Nitrogen use efficiency and soil chemical composition in small-scale dairy systems

In dairy production systems, the efficient use of resources is required to guarantee its sustainability. Worldwide, the efficiency of feed utilization and its effects have been widely studied. However, few studies have quantified animal nitrogen use and its corresponding soil contribution in small-scale production systems. Therefore, this study aimed to determine the efficiency of feed utilization and quantify the soil chemical composition in small-scale production systems using two different feeding strategies. Twelve dairy farms were evaluated from May 2016 to April 2017. Data analysis was performed using an ANOVA following a completely randomized model and using feeding strategies as treatment. Regarding the feeding systems' characteristics, significant differences (P < 0.05) were only observed in land surface and land used to produce mixed-grass and corn. Nitrogen (N) input and output in dairy cattle were significantly different (P < 0.05) for crude protein intake. The highest results were observed in grazing feeding systems.
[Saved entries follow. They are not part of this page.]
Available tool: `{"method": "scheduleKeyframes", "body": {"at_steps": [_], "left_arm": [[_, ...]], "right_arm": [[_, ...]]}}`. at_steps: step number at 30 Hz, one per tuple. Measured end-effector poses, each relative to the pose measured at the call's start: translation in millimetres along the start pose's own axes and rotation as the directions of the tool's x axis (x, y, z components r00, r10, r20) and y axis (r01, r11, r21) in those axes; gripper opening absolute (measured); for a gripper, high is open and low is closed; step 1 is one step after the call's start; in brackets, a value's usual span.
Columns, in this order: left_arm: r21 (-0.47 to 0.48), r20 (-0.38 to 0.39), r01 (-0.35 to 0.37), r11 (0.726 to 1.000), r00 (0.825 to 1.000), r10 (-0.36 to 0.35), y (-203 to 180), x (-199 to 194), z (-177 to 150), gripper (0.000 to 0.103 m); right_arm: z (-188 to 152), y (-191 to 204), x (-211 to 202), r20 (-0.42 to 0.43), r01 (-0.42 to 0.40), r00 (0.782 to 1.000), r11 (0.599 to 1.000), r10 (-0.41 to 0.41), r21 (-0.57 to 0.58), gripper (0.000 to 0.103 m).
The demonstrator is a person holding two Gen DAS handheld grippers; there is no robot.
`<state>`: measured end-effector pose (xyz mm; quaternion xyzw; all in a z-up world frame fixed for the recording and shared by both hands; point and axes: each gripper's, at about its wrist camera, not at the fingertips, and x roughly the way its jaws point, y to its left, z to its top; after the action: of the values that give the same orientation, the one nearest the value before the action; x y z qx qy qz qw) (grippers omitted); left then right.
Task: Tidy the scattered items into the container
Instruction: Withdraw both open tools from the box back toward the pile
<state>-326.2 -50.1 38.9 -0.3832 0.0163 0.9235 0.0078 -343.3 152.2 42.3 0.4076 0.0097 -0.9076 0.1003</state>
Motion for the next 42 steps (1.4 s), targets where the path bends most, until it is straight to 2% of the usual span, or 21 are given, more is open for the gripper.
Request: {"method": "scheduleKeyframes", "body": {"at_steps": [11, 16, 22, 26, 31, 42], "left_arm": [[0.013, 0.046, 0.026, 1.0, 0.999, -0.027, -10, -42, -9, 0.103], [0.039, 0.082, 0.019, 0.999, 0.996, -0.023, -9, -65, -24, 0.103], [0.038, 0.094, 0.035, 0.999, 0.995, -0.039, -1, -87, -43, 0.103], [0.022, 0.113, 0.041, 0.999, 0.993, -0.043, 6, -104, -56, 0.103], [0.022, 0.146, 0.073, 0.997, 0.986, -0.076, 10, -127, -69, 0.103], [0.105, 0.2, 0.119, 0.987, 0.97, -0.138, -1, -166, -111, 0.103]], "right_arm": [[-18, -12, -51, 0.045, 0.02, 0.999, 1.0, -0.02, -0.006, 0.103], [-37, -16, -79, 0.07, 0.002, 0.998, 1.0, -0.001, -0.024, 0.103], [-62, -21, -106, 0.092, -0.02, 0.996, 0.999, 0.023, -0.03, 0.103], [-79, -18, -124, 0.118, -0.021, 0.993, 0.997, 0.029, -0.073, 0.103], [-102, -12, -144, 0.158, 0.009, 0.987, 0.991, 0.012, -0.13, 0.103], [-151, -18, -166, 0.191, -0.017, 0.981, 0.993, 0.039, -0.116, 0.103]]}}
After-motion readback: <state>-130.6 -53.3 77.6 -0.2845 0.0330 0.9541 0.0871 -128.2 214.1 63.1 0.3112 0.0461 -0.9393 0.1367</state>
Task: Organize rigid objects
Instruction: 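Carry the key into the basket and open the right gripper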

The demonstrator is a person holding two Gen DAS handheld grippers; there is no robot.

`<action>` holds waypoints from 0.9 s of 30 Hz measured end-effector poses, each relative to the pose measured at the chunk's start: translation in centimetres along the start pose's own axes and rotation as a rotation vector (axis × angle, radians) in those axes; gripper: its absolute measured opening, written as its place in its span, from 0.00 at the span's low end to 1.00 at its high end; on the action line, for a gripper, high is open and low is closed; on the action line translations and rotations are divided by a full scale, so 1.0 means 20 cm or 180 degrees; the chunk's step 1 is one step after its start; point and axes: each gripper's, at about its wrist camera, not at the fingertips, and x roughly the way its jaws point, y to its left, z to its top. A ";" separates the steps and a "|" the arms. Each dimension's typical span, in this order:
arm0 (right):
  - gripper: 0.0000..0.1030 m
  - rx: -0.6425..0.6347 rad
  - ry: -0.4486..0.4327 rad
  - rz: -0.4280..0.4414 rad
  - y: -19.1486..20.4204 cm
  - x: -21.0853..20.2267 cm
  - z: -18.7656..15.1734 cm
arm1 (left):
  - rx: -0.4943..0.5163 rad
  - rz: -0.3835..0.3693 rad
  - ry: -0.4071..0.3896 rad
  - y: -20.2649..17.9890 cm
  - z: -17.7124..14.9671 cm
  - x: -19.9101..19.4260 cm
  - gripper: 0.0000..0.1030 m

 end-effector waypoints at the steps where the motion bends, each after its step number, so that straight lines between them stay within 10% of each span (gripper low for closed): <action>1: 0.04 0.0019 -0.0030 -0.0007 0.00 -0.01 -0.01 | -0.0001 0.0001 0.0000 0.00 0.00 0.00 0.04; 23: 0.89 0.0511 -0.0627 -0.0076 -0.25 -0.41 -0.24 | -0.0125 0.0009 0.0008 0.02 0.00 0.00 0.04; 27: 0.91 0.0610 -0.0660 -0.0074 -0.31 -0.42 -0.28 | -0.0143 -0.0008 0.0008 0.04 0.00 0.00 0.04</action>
The cut and carry strategies excreted 71% of the consumed N in the manure; grazing strategies excreted 72%. The efficiency of feed utilization (EFU) is low; only 19% of the consumed N is recovered during milk production. As for the soil chemical composition, significant differences (P < 0.05) were observed in the percentage of total N and the carbon to nitrogen (C:N) ratio. The remaining components behaved similarly in both feeding systems. Systems that include crops and livestock can positively change the biophysical and socioeconomic dynamics of agricultural systems.

Automated summary

The study aimed to evaluate feed utilization efficiency and soil chemical composition in small-scale production systems. Significant differences were found in dairy farms using two different feeding strategies, with grazing systems showing better nitrogen utilization efficiency. This research suggests that systems combining crops and livestock can positively impact agricultural dynamics.